• **Task requirements**: Please retype the records below exactly as they stand.

• **Entries provided**:
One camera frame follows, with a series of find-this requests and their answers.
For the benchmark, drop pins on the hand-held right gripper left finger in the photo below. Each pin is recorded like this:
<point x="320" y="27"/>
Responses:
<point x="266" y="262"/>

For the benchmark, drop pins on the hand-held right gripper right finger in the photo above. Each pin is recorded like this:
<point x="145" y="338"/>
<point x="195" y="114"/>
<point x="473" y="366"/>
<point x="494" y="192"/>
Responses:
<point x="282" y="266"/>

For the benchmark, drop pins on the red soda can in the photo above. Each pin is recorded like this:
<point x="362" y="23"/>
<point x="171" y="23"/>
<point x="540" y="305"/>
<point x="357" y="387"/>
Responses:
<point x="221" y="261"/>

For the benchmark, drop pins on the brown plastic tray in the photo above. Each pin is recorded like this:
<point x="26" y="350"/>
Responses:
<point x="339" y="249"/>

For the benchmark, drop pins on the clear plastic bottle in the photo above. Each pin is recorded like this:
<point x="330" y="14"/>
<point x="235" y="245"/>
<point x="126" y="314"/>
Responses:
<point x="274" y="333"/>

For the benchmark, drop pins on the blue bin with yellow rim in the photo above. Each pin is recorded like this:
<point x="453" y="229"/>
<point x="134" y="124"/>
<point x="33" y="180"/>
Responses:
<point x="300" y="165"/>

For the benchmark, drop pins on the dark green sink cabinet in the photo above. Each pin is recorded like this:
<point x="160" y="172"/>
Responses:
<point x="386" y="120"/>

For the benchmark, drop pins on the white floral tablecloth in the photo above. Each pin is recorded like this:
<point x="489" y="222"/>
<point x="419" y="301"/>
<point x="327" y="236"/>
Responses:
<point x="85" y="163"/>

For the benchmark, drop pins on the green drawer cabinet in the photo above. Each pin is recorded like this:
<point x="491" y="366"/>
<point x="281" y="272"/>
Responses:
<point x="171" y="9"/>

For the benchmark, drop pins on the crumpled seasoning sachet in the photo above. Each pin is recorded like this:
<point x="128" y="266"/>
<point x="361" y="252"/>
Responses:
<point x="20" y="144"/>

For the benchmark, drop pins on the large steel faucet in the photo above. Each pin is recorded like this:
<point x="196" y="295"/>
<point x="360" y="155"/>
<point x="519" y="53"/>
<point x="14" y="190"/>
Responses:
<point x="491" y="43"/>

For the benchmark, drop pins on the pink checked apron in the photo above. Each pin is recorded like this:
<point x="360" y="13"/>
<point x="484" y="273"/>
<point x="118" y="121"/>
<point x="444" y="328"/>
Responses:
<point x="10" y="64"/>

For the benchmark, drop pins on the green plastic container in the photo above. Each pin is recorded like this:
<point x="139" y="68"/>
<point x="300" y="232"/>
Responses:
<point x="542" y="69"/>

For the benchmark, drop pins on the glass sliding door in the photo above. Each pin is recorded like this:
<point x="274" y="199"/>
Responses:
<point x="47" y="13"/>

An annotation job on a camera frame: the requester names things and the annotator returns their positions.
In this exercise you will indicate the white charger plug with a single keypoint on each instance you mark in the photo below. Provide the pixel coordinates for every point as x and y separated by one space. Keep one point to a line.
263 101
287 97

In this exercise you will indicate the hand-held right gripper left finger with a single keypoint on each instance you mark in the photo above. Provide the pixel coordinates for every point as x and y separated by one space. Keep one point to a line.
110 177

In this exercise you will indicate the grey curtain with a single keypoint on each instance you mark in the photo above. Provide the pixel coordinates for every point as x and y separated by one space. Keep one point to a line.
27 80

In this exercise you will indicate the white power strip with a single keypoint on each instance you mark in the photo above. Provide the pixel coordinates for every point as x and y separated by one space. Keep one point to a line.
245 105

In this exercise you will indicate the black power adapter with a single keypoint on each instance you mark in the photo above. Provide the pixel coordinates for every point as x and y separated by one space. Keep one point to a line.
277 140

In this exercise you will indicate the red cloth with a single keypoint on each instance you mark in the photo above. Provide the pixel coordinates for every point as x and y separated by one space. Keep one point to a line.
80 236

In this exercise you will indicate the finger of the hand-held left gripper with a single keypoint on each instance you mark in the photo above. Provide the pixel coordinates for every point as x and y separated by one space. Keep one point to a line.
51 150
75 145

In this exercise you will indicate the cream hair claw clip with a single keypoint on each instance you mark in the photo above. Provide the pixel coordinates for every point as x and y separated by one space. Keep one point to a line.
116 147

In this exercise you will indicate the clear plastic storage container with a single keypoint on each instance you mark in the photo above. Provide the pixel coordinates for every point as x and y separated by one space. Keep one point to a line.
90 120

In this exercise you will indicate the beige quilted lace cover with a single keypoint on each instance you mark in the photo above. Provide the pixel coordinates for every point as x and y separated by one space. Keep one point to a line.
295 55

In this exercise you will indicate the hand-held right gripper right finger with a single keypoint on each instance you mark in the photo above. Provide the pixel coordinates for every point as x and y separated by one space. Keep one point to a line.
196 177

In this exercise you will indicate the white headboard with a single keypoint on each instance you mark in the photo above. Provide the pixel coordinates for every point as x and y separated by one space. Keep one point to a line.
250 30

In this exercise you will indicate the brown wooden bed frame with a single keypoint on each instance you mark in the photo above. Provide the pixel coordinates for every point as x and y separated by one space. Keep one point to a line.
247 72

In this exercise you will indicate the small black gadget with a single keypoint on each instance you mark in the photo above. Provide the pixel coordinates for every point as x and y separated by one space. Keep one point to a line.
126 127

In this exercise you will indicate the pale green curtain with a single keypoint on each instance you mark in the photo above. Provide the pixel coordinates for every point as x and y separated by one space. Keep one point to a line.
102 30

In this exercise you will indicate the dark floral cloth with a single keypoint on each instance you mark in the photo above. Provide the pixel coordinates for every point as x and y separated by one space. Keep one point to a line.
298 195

• **Task solution**:
One camera frame follows, with a series of find-this requests and their answers.
For the benchmark, drop pins on the hand-held right gripper left finger in the photo below. Each pin is recorded like this:
<point x="320" y="27"/>
Responses:
<point x="266" y="262"/>

For the benchmark, drop pins on the hand-held right gripper right finger in the photo above. Each pin is recorded like this:
<point x="145" y="338"/>
<point x="195" y="114"/>
<point x="473" y="366"/>
<point x="494" y="192"/>
Responses:
<point x="282" y="266"/>

For the benchmark, drop pins on the red soda can in the photo above. Each pin is recorded like this:
<point x="362" y="23"/>
<point x="171" y="23"/>
<point x="540" y="305"/>
<point x="357" y="387"/>
Responses:
<point x="221" y="261"/>

For the benchmark, drop pins on the brown plastic tray in the photo above. Each pin is recorded like this:
<point x="26" y="350"/>
Responses:
<point x="339" y="249"/>

For the benchmark, drop pins on the clear plastic bottle in the photo above. Each pin is recorded like this:
<point x="330" y="14"/>
<point x="235" y="245"/>
<point x="126" y="314"/>
Responses:
<point x="274" y="333"/>

For the benchmark, drop pins on the blue bin with yellow rim in the photo above. Each pin is recorded like this:
<point x="453" y="229"/>
<point x="134" y="124"/>
<point x="33" y="180"/>
Responses:
<point x="300" y="165"/>

For the benchmark, drop pins on the dark green sink cabinet in the photo above. Each pin is recorded like this:
<point x="160" y="172"/>
Responses:
<point x="386" y="120"/>

For the benchmark, drop pins on the white floral tablecloth in the photo above. Each pin is recorded like this:
<point x="489" y="222"/>
<point x="419" y="301"/>
<point x="327" y="236"/>
Responses:
<point x="85" y="163"/>

For the benchmark, drop pins on the green drawer cabinet in the photo above. Each pin is recorded like this:
<point x="491" y="366"/>
<point x="281" y="272"/>
Responses:
<point x="171" y="9"/>

For the benchmark, drop pins on the crumpled seasoning sachet in the photo above. Each pin is recorded like this:
<point x="128" y="266"/>
<point x="361" y="252"/>
Responses:
<point x="20" y="144"/>

For the benchmark, drop pins on the large steel faucet in the photo above. Each pin is recorded like this:
<point x="196" y="295"/>
<point x="360" y="155"/>
<point x="519" y="53"/>
<point x="14" y="190"/>
Responses:
<point x="491" y="43"/>

For the benchmark, drop pins on the pink checked apron in the photo above. Each pin is recorded like this:
<point x="360" y="13"/>
<point x="484" y="273"/>
<point x="118" y="121"/>
<point x="444" y="328"/>
Responses:
<point x="10" y="64"/>

For the benchmark, drop pins on the green plastic container in the photo above. Each pin is recorded like this:
<point x="139" y="68"/>
<point x="300" y="232"/>
Responses:
<point x="542" y="69"/>

For the benchmark, drop pins on the glass sliding door in the photo above. Each pin is recorded like this:
<point x="274" y="199"/>
Responses:
<point x="47" y="13"/>

An annotation job on a camera frame: the requester names things and the annotator returns their positions.
In this exercise you will indicate the white charger plug with a single keypoint on each instance you mark in the photo below. Provide the pixel coordinates for every point as x and y separated by one space. Keep one point to a line.
263 101
287 97

In this exercise you will indicate the hand-held right gripper left finger with a single keypoint on each instance you mark in the photo above. Provide the pixel coordinates for every point as x and y separated by one space. Keep one point to a line.
110 177

In this exercise you will indicate the grey curtain with a single keypoint on each instance you mark in the photo above. Provide the pixel coordinates for every point as x and y separated by one space. Keep one point to a line.
27 80

In this exercise you will indicate the white power strip with a single keypoint on each instance you mark in the photo above. Provide the pixel coordinates for every point as x and y separated by one space. Keep one point to a line.
245 105

In this exercise you will indicate the black power adapter with a single keypoint on each instance you mark in the photo above. Provide the pixel coordinates for every point as x and y separated by one space. Keep one point to a line.
277 140

In this exercise you will indicate the red cloth with a single keypoint on each instance you mark in the photo above. Provide the pixel coordinates for every point as x and y separated by one space. Keep one point to a line.
80 236

In this exercise you will indicate the finger of the hand-held left gripper with a single keypoint on each instance you mark in the photo above. Provide the pixel coordinates for every point as x and y separated by one space. Keep one point to a line.
51 150
75 145

In this exercise you will indicate the cream hair claw clip with a single keypoint on each instance you mark in the photo above. Provide the pixel coordinates for every point as x and y separated by one space. Keep one point to a line.
116 147

In this exercise you will indicate the clear plastic storage container with a single keypoint on each instance you mark in the photo above. Provide the pixel coordinates for every point as x and y separated by one space. Keep one point to a line.
90 120

In this exercise you will indicate the beige quilted lace cover with a single keypoint on each instance you mark in the photo above. Provide the pixel coordinates for every point as x and y separated by one space. Keep one point to a line.
295 55

In this exercise you will indicate the hand-held right gripper right finger with a single keypoint on each instance you mark in the photo above. Provide the pixel coordinates for every point as x and y separated by one space. Keep one point to a line.
196 177

In this exercise you will indicate the white headboard with a single keypoint on each instance you mark in the photo above. Provide the pixel coordinates for every point as x and y separated by one space. Keep one point to a line.
250 30

In this exercise you will indicate the brown wooden bed frame with a single keypoint on each instance you mark in the photo above. Provide the pixel coordinates for every point as x and y separated by one space. Keep one point to a line.
247 72

In this exercise you will indicate the small black gadget with a single keypoint on each instance you mark in the photo above. Provide the pixel coordinates for every point as x and y separated by one space. Keep one point to a line.
126 127

In this exercise you will indicate the pale green curtain with a single keypoint on each instance you mark in the photo above. Provide the pixel coordinates for every point as x and y separated by one space. Keep one point to a line.
102 30

In this exercise you will indicate the dark floral cloth with a single keypoint on each instance you mark in the photo above. Provide the pixel coordinates for every point as x and y separated by one space. Keep one point to a line.
298 195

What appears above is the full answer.